It is urged that the change made by the Code in the form of the execution has changed the law, and that a demand before suit is now necessary, although it might not have been before the Code.

By the fi. fa., under the former practice, the sheriff was commanded to have those moneys before our justices of our supreme court to render unto said plaintiff for the debt, etc. This clause of the writ was not prescribed by any statute, but was inserted, I sup-' pose, by the court; at all events, it was a part of the writ from the earliest time.

Section 289 of the Code directs that certain matters shall be stated in the execution, and § 290 requires it to be returnable within sixty days after its receipt by the officer to the clerk with whom the record of judgment is filed.

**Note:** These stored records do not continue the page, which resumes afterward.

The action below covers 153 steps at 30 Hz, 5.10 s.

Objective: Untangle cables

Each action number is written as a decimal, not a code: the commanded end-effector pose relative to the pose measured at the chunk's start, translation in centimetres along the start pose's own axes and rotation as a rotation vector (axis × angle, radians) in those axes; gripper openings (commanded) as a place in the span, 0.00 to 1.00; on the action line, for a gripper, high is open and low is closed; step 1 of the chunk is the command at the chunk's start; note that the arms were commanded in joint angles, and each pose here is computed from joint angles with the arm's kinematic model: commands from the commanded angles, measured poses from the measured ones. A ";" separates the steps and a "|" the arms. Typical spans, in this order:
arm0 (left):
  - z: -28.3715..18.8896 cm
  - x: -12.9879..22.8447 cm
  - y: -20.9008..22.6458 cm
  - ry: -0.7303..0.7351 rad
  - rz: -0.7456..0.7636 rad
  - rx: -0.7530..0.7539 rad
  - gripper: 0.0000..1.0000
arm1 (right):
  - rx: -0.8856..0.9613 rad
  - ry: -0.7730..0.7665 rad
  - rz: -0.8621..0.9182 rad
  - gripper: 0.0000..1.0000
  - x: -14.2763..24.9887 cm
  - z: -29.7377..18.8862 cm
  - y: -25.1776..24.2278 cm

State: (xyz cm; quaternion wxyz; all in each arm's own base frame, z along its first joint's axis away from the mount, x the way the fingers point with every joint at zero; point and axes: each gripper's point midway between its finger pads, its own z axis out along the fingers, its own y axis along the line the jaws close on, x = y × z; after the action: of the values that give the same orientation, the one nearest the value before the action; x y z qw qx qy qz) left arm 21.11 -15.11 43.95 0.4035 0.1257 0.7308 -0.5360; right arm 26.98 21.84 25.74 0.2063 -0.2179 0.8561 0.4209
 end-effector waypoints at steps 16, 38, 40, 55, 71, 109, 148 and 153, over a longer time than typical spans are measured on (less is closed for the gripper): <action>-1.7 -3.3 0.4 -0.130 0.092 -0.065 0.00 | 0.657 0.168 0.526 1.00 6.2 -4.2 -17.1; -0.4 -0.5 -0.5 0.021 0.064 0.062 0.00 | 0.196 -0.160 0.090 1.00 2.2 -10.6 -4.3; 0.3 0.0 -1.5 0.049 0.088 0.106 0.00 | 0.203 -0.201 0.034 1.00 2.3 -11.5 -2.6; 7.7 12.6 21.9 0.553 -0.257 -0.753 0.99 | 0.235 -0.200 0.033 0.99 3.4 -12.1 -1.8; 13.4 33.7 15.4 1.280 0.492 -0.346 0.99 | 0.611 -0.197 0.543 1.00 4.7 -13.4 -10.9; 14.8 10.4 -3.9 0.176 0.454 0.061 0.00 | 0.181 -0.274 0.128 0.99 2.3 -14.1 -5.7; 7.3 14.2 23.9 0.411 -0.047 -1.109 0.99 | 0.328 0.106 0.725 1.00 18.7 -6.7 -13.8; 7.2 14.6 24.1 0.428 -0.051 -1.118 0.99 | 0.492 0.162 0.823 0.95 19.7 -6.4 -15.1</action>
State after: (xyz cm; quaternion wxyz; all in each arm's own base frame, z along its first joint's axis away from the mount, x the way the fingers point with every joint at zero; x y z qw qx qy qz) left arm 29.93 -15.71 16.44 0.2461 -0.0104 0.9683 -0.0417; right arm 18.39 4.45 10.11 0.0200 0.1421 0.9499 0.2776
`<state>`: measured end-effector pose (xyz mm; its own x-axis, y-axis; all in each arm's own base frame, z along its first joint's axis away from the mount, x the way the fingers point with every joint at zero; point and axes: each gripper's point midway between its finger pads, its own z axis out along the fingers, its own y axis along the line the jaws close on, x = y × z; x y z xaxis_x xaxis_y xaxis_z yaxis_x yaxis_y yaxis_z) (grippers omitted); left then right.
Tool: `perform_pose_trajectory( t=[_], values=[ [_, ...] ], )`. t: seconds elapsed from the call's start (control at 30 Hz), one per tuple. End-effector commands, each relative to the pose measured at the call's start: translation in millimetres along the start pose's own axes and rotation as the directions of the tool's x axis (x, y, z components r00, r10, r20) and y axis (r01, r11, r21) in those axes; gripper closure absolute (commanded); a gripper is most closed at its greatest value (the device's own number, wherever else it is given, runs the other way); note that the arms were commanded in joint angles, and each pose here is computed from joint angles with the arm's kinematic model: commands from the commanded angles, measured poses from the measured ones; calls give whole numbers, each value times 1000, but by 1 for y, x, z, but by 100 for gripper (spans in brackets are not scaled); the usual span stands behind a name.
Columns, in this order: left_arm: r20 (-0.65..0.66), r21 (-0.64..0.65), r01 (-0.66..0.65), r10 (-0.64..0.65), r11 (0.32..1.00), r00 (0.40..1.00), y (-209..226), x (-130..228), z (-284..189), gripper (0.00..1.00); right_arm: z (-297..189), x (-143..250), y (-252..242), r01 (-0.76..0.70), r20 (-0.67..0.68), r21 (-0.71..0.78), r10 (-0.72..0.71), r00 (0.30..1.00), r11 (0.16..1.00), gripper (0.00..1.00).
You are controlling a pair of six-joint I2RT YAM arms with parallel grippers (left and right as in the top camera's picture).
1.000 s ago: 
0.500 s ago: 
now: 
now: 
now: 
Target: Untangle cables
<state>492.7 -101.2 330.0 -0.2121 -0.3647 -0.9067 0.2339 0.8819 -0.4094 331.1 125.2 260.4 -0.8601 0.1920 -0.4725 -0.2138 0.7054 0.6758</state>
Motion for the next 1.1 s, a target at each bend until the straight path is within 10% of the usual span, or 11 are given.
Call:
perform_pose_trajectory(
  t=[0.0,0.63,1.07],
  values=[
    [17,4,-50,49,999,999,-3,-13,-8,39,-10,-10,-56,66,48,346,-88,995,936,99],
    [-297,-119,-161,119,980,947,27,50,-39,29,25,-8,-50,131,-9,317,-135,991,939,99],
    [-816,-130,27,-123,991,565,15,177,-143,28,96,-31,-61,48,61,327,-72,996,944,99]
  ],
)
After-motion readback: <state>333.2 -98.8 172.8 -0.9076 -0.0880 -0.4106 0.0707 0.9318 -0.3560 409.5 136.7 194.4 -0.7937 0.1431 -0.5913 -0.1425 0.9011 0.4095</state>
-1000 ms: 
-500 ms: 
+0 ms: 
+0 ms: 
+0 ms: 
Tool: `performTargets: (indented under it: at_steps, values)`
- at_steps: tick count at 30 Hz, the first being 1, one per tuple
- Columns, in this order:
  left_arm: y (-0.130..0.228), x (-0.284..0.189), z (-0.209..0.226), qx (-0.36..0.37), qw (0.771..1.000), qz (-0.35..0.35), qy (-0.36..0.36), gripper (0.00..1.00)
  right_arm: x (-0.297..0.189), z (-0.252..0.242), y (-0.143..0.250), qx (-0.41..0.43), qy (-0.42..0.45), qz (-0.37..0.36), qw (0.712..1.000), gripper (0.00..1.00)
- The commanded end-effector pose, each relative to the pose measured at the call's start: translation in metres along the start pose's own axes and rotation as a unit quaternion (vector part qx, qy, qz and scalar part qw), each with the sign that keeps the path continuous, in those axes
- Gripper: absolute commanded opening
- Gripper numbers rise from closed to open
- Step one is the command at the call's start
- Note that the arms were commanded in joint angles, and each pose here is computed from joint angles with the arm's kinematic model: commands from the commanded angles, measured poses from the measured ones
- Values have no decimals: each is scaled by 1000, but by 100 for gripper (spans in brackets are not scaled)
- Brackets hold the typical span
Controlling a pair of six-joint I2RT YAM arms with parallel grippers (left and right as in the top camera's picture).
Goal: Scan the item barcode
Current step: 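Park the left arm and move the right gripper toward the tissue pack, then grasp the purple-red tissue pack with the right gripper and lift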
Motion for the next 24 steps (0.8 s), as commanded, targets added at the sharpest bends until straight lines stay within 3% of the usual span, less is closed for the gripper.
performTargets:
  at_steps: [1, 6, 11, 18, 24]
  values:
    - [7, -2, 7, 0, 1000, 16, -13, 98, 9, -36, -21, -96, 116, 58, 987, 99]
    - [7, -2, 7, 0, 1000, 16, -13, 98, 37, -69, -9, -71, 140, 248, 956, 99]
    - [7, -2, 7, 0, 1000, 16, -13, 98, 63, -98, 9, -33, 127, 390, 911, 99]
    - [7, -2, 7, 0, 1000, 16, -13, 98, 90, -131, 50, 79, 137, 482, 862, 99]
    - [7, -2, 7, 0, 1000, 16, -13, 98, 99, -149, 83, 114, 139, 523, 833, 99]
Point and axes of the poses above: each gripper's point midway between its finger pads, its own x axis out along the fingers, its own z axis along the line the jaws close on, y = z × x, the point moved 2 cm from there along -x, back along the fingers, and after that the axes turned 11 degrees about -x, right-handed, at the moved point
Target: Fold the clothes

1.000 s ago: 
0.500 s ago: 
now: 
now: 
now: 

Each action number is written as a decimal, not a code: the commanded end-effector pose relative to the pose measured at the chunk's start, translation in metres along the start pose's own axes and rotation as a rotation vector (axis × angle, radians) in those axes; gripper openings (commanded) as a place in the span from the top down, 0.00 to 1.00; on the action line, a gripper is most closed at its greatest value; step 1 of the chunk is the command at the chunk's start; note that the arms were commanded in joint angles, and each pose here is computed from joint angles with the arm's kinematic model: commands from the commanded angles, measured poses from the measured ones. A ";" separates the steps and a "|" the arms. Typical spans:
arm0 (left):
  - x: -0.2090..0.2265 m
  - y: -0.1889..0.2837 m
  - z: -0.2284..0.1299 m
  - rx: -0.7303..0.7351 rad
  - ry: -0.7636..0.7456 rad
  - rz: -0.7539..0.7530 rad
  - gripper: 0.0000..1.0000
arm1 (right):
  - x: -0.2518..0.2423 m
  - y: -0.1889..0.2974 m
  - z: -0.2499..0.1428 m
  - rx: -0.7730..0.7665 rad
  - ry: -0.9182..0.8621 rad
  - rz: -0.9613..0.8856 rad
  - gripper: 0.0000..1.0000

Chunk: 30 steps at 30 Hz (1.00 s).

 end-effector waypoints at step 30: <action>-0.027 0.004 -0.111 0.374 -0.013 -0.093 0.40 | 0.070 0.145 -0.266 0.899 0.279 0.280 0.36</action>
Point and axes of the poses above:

There is nothing in either of these sections that is inconsistent with the insertion of the clause above, copied from the common-law fi.fa.; and by § 291, it is provided that the existing provisions of law, not in conflict with the chapter of the Code, of which said section is part, relating to executions and their incidents, etc., the powers and rights of officers to enforce those duties, etc., shall apply to executions prescribed by the chapter.

By the phrase, existing provisions of law,” is meant the law as established by the courts, as well as by the legislature, so that the ■fi. fa. provided by the Code might very properly have contained the clause in question, as it was in no respect inconsistent with the provisions of the Code. Indeed, the duty of the sheriff was, and still is, to return the writ and to pay the money into court when collected, and, if not done, he may be proceeded against by attachment or action. The Code has not changed the law as to the duty of the sheriff, and we must, therefore, hold that a demand before suit was not necessary to entitle the plaintiff to maintain the action.

The judgment must be affirmed.

Judgment affirmed.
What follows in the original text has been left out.